Табаева соображала свой наряд. «Fleurs d‘oranges[182] несомненно и вуаль. Но серое серебристое или, уж так и быть, совсем белое?»
Анна Васильевна заснула, думая тоже о свадьбе, она вспоминала свою.
Молодых друзей не стало, не было даже вестей о них. Табаев остался один, как в первое время своего возвращения с войны. Но это было далеко не одно и то же.
Тогда, оживленный, довольный, он легко сходился с людьми и его тоже не чуждались. Он заводил знакомства, искал деятельности, проповедовал для деятельности, советовал, помогал, не унывал при ошибках, тратил деньги, отдавался весь «пользе общей» — как тогда понимало ее большинство честных людей, схватившись за дело радостно, хотя непривычно.
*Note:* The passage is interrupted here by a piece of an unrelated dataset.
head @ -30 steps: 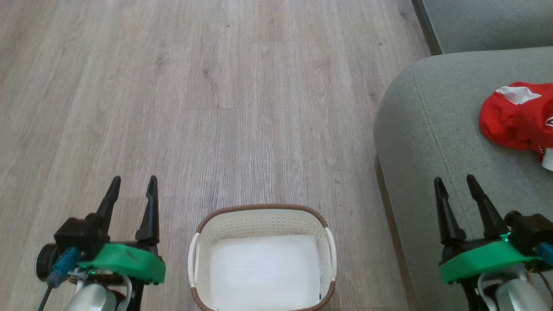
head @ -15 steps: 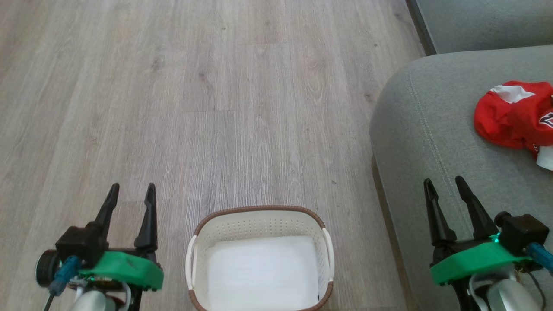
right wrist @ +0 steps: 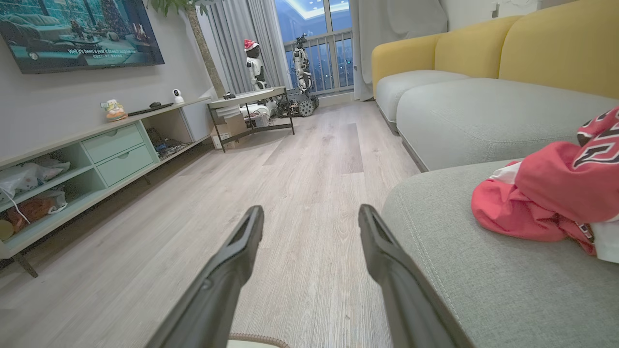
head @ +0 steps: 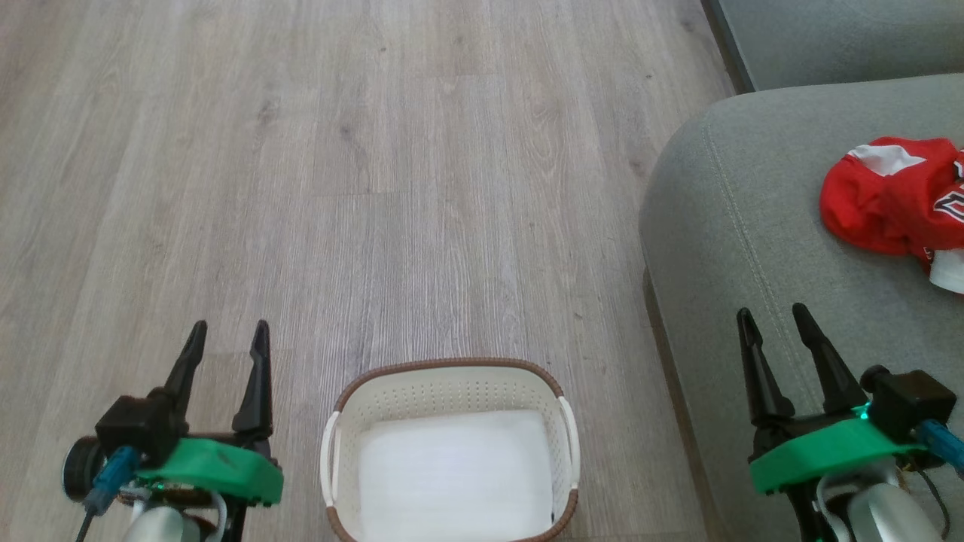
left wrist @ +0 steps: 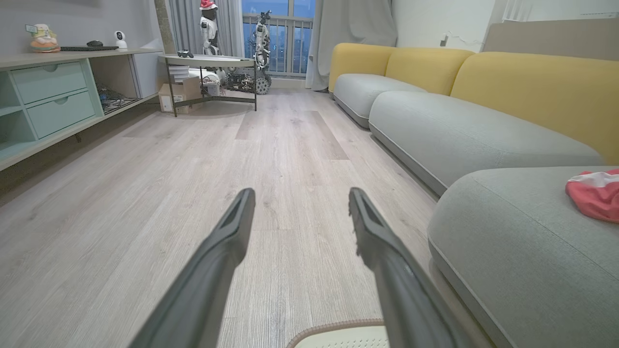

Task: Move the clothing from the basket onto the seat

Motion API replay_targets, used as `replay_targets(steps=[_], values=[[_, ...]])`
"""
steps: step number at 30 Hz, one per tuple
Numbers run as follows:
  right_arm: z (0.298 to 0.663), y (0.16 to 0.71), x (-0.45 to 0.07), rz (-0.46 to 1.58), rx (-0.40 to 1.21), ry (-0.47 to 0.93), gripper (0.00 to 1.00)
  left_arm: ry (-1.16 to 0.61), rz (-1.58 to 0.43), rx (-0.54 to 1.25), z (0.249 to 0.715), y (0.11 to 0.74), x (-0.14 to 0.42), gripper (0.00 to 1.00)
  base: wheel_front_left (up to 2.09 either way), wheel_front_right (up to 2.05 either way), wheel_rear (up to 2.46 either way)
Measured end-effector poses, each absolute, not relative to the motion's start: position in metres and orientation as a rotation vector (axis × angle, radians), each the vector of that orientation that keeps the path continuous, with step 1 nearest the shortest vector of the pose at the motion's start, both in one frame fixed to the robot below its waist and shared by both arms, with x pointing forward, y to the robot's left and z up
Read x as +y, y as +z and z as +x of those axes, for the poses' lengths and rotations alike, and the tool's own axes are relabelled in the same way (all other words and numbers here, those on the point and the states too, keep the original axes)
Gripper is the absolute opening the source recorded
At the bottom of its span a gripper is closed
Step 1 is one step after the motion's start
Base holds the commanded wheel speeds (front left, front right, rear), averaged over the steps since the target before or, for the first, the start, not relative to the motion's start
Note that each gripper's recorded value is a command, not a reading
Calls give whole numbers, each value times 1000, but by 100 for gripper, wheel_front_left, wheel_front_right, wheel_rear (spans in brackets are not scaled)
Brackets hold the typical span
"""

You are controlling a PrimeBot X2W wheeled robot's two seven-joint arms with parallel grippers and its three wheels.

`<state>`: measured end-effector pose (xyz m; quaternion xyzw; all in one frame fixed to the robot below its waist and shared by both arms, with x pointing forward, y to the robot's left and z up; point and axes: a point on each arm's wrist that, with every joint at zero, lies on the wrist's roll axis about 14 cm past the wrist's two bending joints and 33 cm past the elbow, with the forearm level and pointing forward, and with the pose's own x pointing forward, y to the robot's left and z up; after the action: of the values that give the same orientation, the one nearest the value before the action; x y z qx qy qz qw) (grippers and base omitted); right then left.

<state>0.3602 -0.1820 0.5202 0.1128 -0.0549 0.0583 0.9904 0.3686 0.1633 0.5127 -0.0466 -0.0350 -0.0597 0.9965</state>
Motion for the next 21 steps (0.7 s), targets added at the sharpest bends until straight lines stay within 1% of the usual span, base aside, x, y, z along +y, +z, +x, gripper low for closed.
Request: replay_targets(steps=[18, 19, 21], values=[[361, 522, -180, 234, -115, 123, 100, -123, -113, -61, 369, 508, 162, 100, 0, 0, 0], [360, 517, -179, 236, -100, 121, 0, -123, -113, -43, 368, 502, 161, 0, 0, 0, 0], [355, 501, -178, 242, -48, 116, 0, -118, -116, 3, 363, 487, 161, 0, 0, 0, 0]])
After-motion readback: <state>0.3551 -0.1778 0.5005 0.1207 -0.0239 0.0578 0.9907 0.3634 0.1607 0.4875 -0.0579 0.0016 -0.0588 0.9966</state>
Табаев знал, что ему сочувствуют, что поддержка сильна. Это кончилось вдруг, слишком неожиданно и резко. Уцелеть возбуждению было невозможно; слабый характер сказался, когда оно прошло. В тридцать четыре года этот красивый молодец, «широкая натура», был сломан даже физически. Те, кто говорил про него, что он фразирует и позирует, поверили его искренности, когда он слег в горячке. Зато, разумеется, нашлись другие, которые назвали его трусом. Дураком стали считать все. Больнее всего было, когда те, что, казалось, были с ним заодно, кто из страха, кто не трудясь подумать, кто рассчитав выгоду — отступались, отходили прочь, смотрели на него, как на мертвого.